Simplyhealth, the parent firm of mobility retail chain The Unlimited Company, has confirmed that it will not be re-launching any physical shops dedicated to mobility equipment for the foreseeable future after it closed the doors on its bricks and mortar retail proposition last week.
But the company said it is looking at other ways of operating in the market and as well as launching its own initiatives it is “looking at opportunities of working with partners”, although it was not divulged which businesses or professionals will be targeted and whether this will include mobility dealers or suppliers.
Simplyhealth closed 10 shops last week and put five up for sale a year after launching The Unlimited Company brand which was designed to take a new approach to mobility retail. The group’s chief commercial officer, Raman Sankaran, explained to AMP that the proposition had “not hit the sweet spot” and said the company would not reattempt a foray into retail under the same brand. Instead it will look to work with other parties.
“Looking into the future it certainly won’t be a dedicated bricks and mortar-type proposition. That’s the area we’ve explored and that’s where we believe we haven’t got the formula quite right.
“But we’ll take that learning into the future and explore other propositions, other solutions that meet this need. We’re looking at doing that on our own but we’re also looking at opportunities of working with partners. While on the table I haven’t got all the answers right now we’re going to be looking at that and ask what could the solutions look like in the future? But I will say it wouldn’t be standalone dedicated mobility stores under The Unlimited Company brand.”
Mr Sankaran added that the concept behind The Unlimited Company brand was to create an experiential feel so people could see, touch and feel different ranges of mobility products. The shops were also designed to be hubs for mobility advice in the community – an area which Simplyhealth feels has been largely untouched.
He said: “That whole formula, conceptually, that’s exactly the gap we were trying to fill and to a degree we’ve helped a lot of customers with that proposition, but practically in terms of that delivery and execution it didn’t quite hit the sweet spot.”
Simplyhealth believes there is definitely a gap in the market for a model that helps customers which advice on healthcare and mobility but admits The Unlimited Company proposition did not make itself sustainable.
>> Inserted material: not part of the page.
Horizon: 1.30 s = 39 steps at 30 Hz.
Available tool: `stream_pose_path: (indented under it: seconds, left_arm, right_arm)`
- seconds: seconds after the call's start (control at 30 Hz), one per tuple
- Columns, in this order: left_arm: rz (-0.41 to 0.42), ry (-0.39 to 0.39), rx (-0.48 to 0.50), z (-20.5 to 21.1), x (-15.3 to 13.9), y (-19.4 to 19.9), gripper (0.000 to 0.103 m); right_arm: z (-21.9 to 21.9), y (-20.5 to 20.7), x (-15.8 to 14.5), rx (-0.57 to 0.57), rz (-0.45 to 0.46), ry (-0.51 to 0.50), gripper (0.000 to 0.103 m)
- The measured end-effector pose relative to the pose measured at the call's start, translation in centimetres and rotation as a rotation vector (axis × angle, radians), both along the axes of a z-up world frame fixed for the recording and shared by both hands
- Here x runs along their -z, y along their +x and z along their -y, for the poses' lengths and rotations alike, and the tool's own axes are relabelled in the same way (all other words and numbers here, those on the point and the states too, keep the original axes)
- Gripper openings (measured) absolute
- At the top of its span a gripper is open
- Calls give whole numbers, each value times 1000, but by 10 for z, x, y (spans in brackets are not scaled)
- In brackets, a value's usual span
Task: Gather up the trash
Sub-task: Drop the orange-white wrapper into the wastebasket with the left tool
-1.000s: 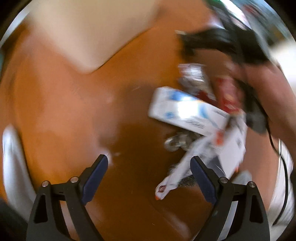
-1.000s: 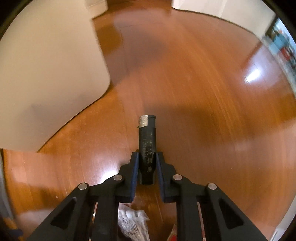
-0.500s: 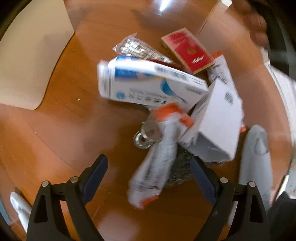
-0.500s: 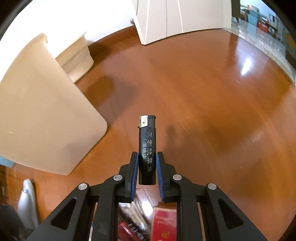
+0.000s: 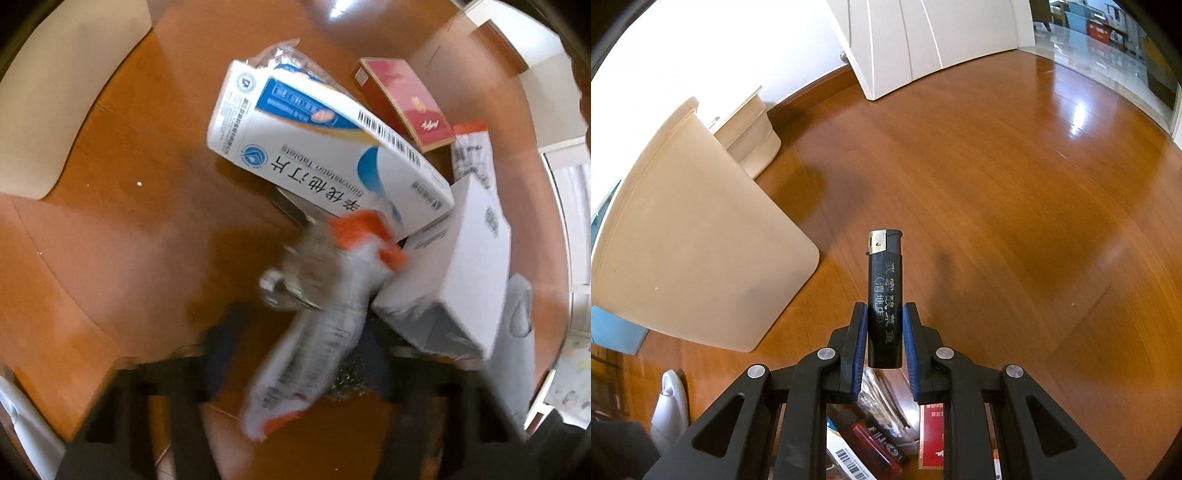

Mr Sankaran concluded: “We tried to give it the very best chance to succeed… but in the past few weeks we’ve taken stock again in what we’ve seen from the back of it. And that’s what’s led to the difficult decision we’ve had to make.
“There’s a definite customer need there, however even with our refined proposition, which was still heavily store-based, we weren’t seeing the current proposition sustainably being able to meet that need into the future.
“Our very immediate focus is around colleagues and customers of The Unlimited Company to make sure we’re supporting them through this transitional period too.”
Speaking in regards to leftover stock owned by The Unlimited Company, Mr Sankaran said it will ensure all planned orders are fulfilled and will then be “exploring a number of options in terms of reaming stock.”